There is absolutely no doubt that Diana's support was priceless. One appearance generated coverage, in all sorts of media, on a scale nothing else could compare to. Occasionally we even managed some serious coverage of the issues. The week after her death, however, was like nothing else. The news media had cleared space to concentrate on Diana, and the charities she'd espoused were bombarded with calls 24 hours a day to speak to "people whose lives she touched" (everyone used the same phrase). The ideal scenario, which we refused to produce, was distinctly Victorian: the ministering angel mistily recalled by those less fortunate than her.

What we did produce was a group of extremely professional staff - people working on the front-line of social exclusion - who knew exactly what their interviewers expected them to say. Every so often, because they were so very good at their day jobs, they managed to get the charity's work into the conversation; but most of the time they were steered firmly into misty reminiscence. And as the week rolled on, the outpourings of emotion built up and Diana's transformation into the Queen of Hearts was completed. If you were actually part of the process, it could feel at times like a rather uneasy collusion - especially later on in the week, when the calls became rather desperate because there were still new pages and new air-time to fill.

Should we have gone along with it? We could have made more conditions (at least one colleague of mine refused to be filmed when the TV news crew came round) and we did say no to interviews with clients that would have generated enormous coverage but could have put some vulnerable people under appalling pressure. But we did need coverage. And the last thing we could afford to do was appear churlish or - heaven forbid - say anything that might in any way appear to dent or criticise the emerging myth.

Nearly eight years on, a lot of the hysteria around Diana's life and death has faded.
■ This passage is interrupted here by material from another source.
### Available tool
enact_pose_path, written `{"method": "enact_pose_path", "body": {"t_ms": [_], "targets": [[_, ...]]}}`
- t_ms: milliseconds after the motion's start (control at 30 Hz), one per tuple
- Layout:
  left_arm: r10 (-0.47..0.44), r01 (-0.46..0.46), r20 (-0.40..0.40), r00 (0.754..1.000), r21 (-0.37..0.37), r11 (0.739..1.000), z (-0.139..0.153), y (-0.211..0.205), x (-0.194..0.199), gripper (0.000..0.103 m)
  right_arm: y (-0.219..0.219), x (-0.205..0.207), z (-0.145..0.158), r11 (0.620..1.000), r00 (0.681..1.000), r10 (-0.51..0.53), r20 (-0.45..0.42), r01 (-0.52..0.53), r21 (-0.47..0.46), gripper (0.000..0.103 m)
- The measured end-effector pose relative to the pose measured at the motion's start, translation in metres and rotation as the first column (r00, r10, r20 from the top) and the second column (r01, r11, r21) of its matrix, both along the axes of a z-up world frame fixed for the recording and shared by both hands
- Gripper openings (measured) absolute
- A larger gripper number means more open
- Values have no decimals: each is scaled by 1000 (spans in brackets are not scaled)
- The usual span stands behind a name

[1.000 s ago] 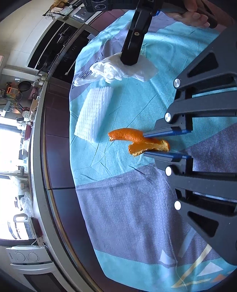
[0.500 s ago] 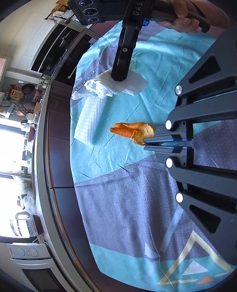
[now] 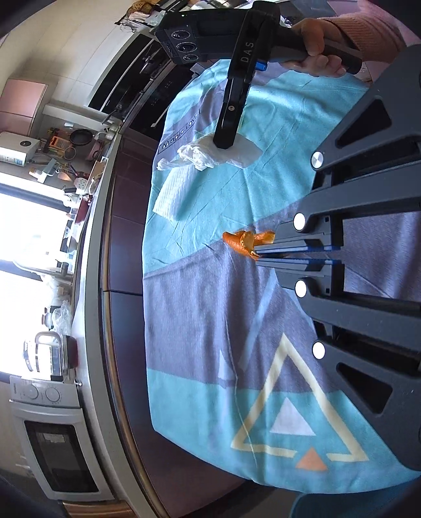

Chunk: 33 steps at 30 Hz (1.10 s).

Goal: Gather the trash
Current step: 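Carry the orange peel and tissue over the teal bin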

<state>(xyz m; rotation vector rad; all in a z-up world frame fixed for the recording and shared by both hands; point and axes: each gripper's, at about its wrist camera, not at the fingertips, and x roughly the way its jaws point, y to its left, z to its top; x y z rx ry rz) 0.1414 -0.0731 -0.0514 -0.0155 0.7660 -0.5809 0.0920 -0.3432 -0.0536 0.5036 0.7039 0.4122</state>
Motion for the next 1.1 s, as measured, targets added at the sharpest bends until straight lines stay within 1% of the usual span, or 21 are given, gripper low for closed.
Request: {"method": "enact_pose_path", "body": {"t_ms": [167, 333, 500, 633, 733, 867, 1100], "targets": [[70, -70, -1, 998, -26, 997, 2, 45, -15, 3, 21, -1, 2, 999, 999, 45, 2, -45, -1, 8], [150, -149, 8, 989, -69, 986, 11, 90, -32, 3, 50, 1, 5, 993, 993, 114, 3, -114, -8, 8], [224, -220, 33, 974, -100, 970, 23, 133, -49, 3, 91, 4, 11, 978, 978, 208, 9, -207, -23, 8], [296, -288, 56, 953, -122, 950, 33, 170, -65, 3, 130, 7, 17, 956, 956, 292, 12, -291, -35, 8], [359, -348, 67, 931, -137, 928, 39, 201, -76, 3, 163, 10, 21, 931, 932, 362, 15, -361, -48, 8], [449, -434, 68, 891, -160, 887, 42, 246, -92, 3, 208, 13, 27, 891, 892, 451, 17, -449, -72, 8], [586, -571, 42, 809, -177, 801, 33, 320, -113, 3, 276, 19, 36, 814, 818, 575, 17, -570, -107, 8]]}}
The charity I used to work for certainly doesn't trade on her memory, and we definitely steered clear of any attempts to push us into post-Diana controversy ("don't you object to the price of tickets to Althorp Park, if your clients can't afford them?"). But that week, when we all refashioned a charming, volatile, unpredictable, beautiful, empathetic rich woman into a compassionate saint remains one of the weirdest of my life. And I still wonder how much the myth continues to obscure the real woman who died that night.